The problem was, there was no way of knowing, for either of us, what that birth would bring. Premature rupture of the membranes? Non-reassuring fetal heart rate? High blood pressure? Probably not, and in my case, I didn’t have a single problem with any of those scary things. But what about the part where I didn’t go into labor, where despite all of our best efforts at shifting and moving and spinning that dang OP baby, her head just wouldn’t engage enough in my pelvis to dilate my cervix (Winnie was still floating way up high AFTER I was fully dilated, which meant I got to hang out with back labor funtimes while letting my babe take her sweet time down the birth canal)?

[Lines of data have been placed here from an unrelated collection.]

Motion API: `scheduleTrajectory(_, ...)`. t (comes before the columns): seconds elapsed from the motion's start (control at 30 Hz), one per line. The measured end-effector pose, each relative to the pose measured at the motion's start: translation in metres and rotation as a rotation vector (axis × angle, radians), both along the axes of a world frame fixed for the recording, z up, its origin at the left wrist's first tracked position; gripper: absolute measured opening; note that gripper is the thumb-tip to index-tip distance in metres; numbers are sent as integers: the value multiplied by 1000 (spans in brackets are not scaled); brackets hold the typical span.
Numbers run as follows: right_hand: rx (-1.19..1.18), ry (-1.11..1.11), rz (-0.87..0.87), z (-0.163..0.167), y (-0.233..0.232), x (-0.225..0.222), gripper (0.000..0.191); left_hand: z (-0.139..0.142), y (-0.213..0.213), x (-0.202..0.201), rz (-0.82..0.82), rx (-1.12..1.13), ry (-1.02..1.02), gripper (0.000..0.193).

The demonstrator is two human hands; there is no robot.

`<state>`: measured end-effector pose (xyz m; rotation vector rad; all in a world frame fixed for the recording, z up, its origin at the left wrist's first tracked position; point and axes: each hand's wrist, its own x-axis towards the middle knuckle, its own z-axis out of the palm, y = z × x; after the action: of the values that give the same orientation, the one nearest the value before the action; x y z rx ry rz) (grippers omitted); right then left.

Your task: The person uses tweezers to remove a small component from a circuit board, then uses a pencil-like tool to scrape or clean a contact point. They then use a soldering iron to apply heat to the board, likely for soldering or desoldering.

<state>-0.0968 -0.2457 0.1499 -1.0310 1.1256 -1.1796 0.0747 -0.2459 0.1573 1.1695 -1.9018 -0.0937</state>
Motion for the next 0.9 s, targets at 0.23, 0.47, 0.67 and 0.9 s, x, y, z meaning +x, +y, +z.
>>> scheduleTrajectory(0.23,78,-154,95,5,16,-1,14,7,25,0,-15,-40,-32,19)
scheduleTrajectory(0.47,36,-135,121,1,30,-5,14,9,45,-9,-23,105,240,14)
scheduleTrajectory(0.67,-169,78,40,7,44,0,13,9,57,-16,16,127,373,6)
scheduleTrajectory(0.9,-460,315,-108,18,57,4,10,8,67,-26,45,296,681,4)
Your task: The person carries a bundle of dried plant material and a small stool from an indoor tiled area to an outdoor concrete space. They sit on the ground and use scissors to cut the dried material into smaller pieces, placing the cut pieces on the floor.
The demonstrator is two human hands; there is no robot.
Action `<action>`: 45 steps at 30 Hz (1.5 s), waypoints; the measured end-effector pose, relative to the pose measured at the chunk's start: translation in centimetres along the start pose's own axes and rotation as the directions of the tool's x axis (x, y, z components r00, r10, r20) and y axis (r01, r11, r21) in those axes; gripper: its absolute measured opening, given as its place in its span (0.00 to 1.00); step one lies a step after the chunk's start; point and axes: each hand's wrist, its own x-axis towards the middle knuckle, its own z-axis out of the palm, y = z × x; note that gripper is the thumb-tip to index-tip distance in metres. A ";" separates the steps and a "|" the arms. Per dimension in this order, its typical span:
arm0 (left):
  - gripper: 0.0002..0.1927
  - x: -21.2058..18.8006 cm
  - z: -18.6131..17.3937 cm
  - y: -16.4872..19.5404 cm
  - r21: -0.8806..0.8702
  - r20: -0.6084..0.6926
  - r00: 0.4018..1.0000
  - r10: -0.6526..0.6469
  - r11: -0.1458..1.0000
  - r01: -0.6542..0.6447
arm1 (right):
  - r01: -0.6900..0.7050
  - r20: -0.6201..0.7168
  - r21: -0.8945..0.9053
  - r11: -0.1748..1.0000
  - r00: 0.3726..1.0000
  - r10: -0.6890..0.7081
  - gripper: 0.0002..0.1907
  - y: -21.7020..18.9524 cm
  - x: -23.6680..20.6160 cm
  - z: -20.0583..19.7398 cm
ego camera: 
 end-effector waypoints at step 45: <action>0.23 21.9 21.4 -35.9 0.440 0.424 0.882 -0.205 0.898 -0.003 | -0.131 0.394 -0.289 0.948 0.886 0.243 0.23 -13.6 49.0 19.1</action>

I asked for Pitocin, and I asked for artificial rupture of my membranes, and before either of those things took place, I had a conversation with every person involved in implementing them.  When I checked in, a nurse asked me if I planned on getting an epidural as she took down notes that I was allergic to cats, dust, and codeine, and when I said “I don’t think so” that was the last time we talked about it (until many hours later when I think I maybe pulled a muscle begging Mike and our doula Jillian to please oh please go find an anesthesiologist and FAST). Mike and Jillian, with help from nurses, brought out birth balls and squat bars and rocking chairs as I seemed to need them, and tucked those things away that I wasn’t using. No one needed to consult a packet to find out if I wanted something. I just told them. 

I’m just not going to have a baby, or enter a practice, where someone can only push flat on her back or where episiotomies are routine or where a provider would perform a medical procedure on another person in an non-emergent situation without addressing it first.  I’m a human, and I expect that all of my healthcare providers know that, and that they’re humans, too. I realize that having the option of giving birth in a place where there isn’t overwhelming resistance to evidence-based practices might be a luxury, that I’m lucky to live in a place where evidence-based medicine reigns supreme, where statistics on birth interventions and outcomes are readily available, where medical education is ongoing and superb. But I also think that part of having a good birth isn’t luxury or luck, and it’s certainly not a piece of paper riddled with checkmarks, handed over with a box of cookies and a smile– I think that owning one’s birth depends largely on owning one’s agency, with maintaining a level of participation in each moment of one’s birth, and with building trust rather than opposition to one’s team of providers.

That’s my plan, anyway– to communicate my desires as I find them out, to ask all the questions I want and get answers, too. I plan for Mike to be my partner, to find out alongside him what works and what doesn’t. And if that doesn’t work, I probably have a Google Doc or two that will do in a pinch.